Il faut placer l’opération militaire au Mali sous l’égide de l’ONU et de l’Union africaine, a déclaré samedi à Moscou Mikhaïl Marguélov, représentant spécial du président russe pour la coopération avec l’Afrique et membre du Conseil de la Fédération (chambre haute du parlement russe).

« Je comprends la situation au Mali, mais je considère que toute opération militaire en Afrique peut et doit se dérouler sous l’égide de l’ONU et de l’Union africaine. Seuls les Africains peuvent régler les problèmes du continent », a indiqué M.Marguélov à RIA Novosti.

Le Conseil de sécurité de l’ONU a initialement prévu de lancer une opération militaire au Mali à l’automne 2013. En décembre 2012, il a autorisé le déploiement d’une force internationale africaine (AFISMA) forte de 3.300 hommes au Mali pour une période initiale d’un an. Le début anticipé de l’opération dans ce pays s’explique par les provocations des extrémistes qui contrôlent le nord du pays et descendent vers le sud, selon le sénateur.

Ces derniers jours, les rebelles islamistes ont entrepris des attaques contre les troupes gouvernementales près de la localité de Kona, non loin de Mopti (centre). Des combats à l’artillerie lourde se déroulent dans cette région. La France et l’Allemagne ont envoyé des contingents militaires au Mali le 10 janvier dernier. Vendredi, les autorités maliennes ont décrété l’état d’urgence dans le pays.
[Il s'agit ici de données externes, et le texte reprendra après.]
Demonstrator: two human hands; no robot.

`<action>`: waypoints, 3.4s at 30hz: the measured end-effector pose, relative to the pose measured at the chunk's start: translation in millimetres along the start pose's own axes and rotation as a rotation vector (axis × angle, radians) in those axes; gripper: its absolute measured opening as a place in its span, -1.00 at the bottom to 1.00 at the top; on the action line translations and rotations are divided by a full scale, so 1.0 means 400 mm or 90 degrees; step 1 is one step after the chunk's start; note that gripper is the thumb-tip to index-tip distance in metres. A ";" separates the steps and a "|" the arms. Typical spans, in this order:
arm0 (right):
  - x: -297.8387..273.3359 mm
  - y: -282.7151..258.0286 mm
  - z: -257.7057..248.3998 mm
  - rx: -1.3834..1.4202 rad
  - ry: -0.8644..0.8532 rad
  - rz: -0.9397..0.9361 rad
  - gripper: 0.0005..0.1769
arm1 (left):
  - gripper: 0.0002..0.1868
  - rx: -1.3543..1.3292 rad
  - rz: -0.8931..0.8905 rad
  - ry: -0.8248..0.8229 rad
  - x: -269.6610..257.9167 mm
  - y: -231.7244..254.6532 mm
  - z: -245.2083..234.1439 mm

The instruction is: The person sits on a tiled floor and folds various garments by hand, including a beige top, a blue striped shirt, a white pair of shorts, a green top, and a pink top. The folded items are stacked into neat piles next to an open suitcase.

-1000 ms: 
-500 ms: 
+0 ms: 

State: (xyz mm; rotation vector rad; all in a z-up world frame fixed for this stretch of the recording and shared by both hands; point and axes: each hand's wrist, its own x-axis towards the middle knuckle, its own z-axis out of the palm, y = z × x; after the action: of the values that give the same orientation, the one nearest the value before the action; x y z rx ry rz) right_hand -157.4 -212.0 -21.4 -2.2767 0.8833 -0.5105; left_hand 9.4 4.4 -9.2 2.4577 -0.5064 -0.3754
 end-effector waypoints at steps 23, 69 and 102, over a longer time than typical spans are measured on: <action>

« Le désordre créé par les islamistes dans le nord du Mali transforme la région en foyer de terrorisme et de criminalité organisée, met en doute la souveraineté du Mali et la stabilité des pays voisins. L’extension de ce foyer d’extrémisme parrainé par Al-Qaïda ne fait qu’aggraver les conséquences négatives des événements libyens qui ont provoqué l’essor de l’islamisme du Sahel à la Corne de l’Afrique », a conclu M.Marguélov.

La situation au Mali s’est dégradée après la chute du régime de Mouammar Kadhafi en Libye. Le départ des Touaregs, qui bénéficiaient de la protection de l’ancien dirigeant libyen, vers le nord du Mali a intensifié les tendances séparatistes dans ce pays, entraînant l’apparition, en avril 2012, de l’Etat autoproclamé d’Azawad qui occupe les deux tiers du territoire malien.